I got the impression that -malign-data, if changed, may not be compatible with code compiled with GCC 4.8 or older. Do you know if this one affects binary compatibility? If so, this would mostly affect closed source software, and possibly users of -bin packages. I see a number of recommendations for high performance code to use malign-data=cacheline, so this may be a non-issue at this time.
I've been hemming and hawing about the strict IEEE compliance myself, and I've decided we can support it as an opt-in enhancement. I know some users of this overlay are using it for scientific computations, and I don't want to interfere with that automatically.
One more thing: is malign-data documented in detail anywhere? I can't find much in the official GCC docs. I see references to Clear Linux using -malign-data=abi at one point. If necessary, I'll go look through the GCC code again.
I use the code from this bug report to benchmark -falign-functions: https://gcc.gnu.org/bugzilla/show_bug.cgi?id=58863
I just compile it with my cflags and then time ./align 32 32
When I see a difference I compile php 7.2 and run phpbench to see If I'm getting any benefit.
For a 7900X and gcc 8.2(with clear linux patches applied) -falign-functions=8 seems to be the fastest.
Also you should look into --param inline-unit-growth=5 --param max-unroll-times=2
http://hubicka.blogspot.com/2014/04/linktime-optimization-in-gcc-2-firefox.html
https://www.phoronix.com/forums/forum/software/programming-compilers/47966-intel-broadwell-gcc-4-9-vs-llvm-clang-3-5-compiler-benchmarks/page2
These two are still providing some benefit.
-funroll-loops should be set with --param max-unroll-times=2 to get the improvement
Well, I don't want to use -funroll-loops and friends because those override the compiler's judgement. Even when you add in --param max-unroll-times=2 --param inline-unit-growth=5, you're still telling the compiler to do something unconditionally. Certain packages may benefit, but the idea is we should be letting the compiler decide what to do. Hence why -falign-functions=32 is documented as being an optional thing for Intel chips, based on my conversation with a Clear Linux developer.
Now of course, we may want to enable these flags on a per-package basis where improvement has been proven via benchmarks (as with your php example). Otherwise, it should be the defaults with possibly a few optional tweaks on a per package basis.
Is -falign-functions=32 helpful for all intel CPUs, even old ones?
Anything since Sandy Bridge, I'm pretty sure.
One more thing I found:
https://github.com/clearlinux-pkgs/gcc
Clear Linux is actually using a patched GCC. The patches are small, but they affect codegen -- namely, autovectorization.
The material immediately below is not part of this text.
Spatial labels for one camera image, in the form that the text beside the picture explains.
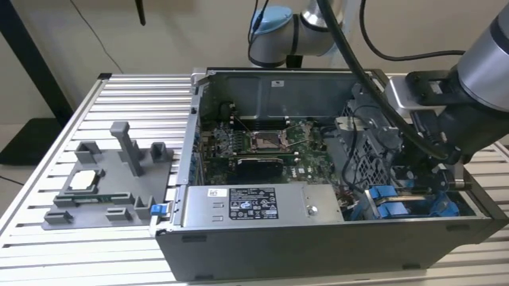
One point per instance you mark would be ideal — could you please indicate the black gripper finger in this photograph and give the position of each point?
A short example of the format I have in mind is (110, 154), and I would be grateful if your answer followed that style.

I'm not sure how many of these patches are applicable to us, but I'm noting this here in case anyone wants to take a look.
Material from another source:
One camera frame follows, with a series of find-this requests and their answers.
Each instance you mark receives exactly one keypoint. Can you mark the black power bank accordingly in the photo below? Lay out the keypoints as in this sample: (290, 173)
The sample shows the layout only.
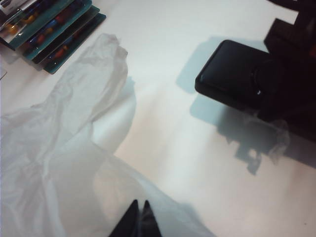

The patches are working I'm using them but without the gentoo patches so just vanilla 8.2 with clear linux patches ontop. They are also using glibc patches which you could look into.
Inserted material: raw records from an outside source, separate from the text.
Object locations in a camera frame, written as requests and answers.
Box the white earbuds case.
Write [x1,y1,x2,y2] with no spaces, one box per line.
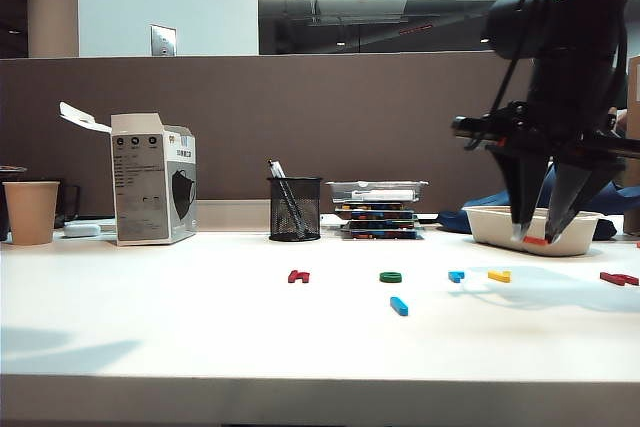
[63,222,102,239]

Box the brown paper cup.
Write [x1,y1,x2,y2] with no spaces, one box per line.
[2,181,60,246]

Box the clear plastic case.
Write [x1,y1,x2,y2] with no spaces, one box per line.
[324,179,430,204]

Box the black white marker pen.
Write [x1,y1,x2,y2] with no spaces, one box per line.
[267,159,309,238]

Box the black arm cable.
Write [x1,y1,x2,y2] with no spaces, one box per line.
[464,0,546,151]

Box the letter magnet pack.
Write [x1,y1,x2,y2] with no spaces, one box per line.
[338,210,418,222]
[340,228,424,242]
[342,219,418,231]
[333,201,418,213]

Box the white grey mask box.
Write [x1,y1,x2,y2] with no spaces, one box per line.
[58,101,197,247]

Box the black mesh pen holder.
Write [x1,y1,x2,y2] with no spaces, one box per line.
[266,176,324,242]

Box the metal wall plate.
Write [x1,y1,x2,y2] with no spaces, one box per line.
[150,24,178,58]

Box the brown desk partition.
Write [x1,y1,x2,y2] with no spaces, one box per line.
[0,50,535,218]

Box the beige oval pulp tray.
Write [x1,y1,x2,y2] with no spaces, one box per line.
[462,204,605,257]

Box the dark red wide letter magnet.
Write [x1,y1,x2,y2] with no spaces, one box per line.
[599,271,640,287]

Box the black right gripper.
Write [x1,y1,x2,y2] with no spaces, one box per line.
[452,100,640,244]

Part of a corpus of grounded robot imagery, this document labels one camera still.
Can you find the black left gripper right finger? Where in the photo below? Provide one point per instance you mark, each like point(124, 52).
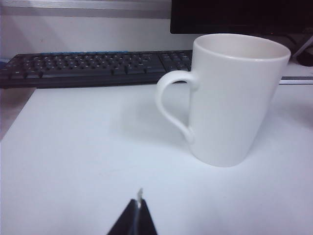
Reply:
point(146, 220)

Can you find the black computer keyboard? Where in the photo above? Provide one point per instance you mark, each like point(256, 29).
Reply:
point(80, 71)

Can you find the silver white monitor stand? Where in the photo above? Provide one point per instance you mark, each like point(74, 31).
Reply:
point(303, 47)

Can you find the white ceramic mug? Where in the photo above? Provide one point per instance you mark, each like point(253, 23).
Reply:
point(234, 102)

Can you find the black power adapter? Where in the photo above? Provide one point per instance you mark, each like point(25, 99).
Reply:
point(306, 60)

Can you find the black AOC monitor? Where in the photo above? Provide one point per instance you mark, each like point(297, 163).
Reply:
point(239, 14)

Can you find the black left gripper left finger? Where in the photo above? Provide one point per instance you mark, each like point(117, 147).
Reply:
point(126, 220)
Excellent -- thank you for the suggestion. I'm considering either adding these to the LTO patch framework or forking the ebuilds with a clearlinux-gcc and clearlinux-glibc option. I'll give it some thought first.
Anything since Sandy Bridge, I'm pretty sure.
Maybe that should be specified in the readme, for example I have 2 intel machines using this overlay older than that.
@funghetto , I couldn't get much useful info out of the Intel team (EDIT: nevermind, I was just sent a reference in the Intel Optimization Manual). We know the Pentium Pro and derived architectures work best with 16-byte aligned jump targets and functions. However, since Core 2, things have changed internally in how instructions get decoded. We also know that Clear Linux uses -falign-functions=32 unconditionally, and according to their public documentation, the minimum requirement is a 2nd generation Core processor, which is Sandy Bridge. So, I figure Sandy is the minimum architecture where this flag has a benefit.
I'll see about putting this in the README.md at some point. It seems like this may be a good candidate for the Wiki eventually, since this is an evolving discussion.
https://en.wikichip.org/w/images/8/8c/intel-ref-248966-038.pdf See section B.5.7.3 here -- it looks like the 32 number comes from the instruction u-op cache. So, it should be used whenever there's a u-op cache.
Interesting, on wikipedia it says that even:
AMD implemented a μop cache in their Zen (microarchitecture).
Do you think it is relevant?
I looked into it:
Code that doesn't fit into the micro-operations cache run from the traditional code cache at a maximum rate of four instructions per clock. However, the rate of fetching code from the code cache is not 32 bytes per clock, as some documents seem to indicate, but mostly around 16 bytes per clock. The maximum I have seen is 17.3 bytes per clock. This is a likely bottleneck since most instructions in vector code are more than four bytes long.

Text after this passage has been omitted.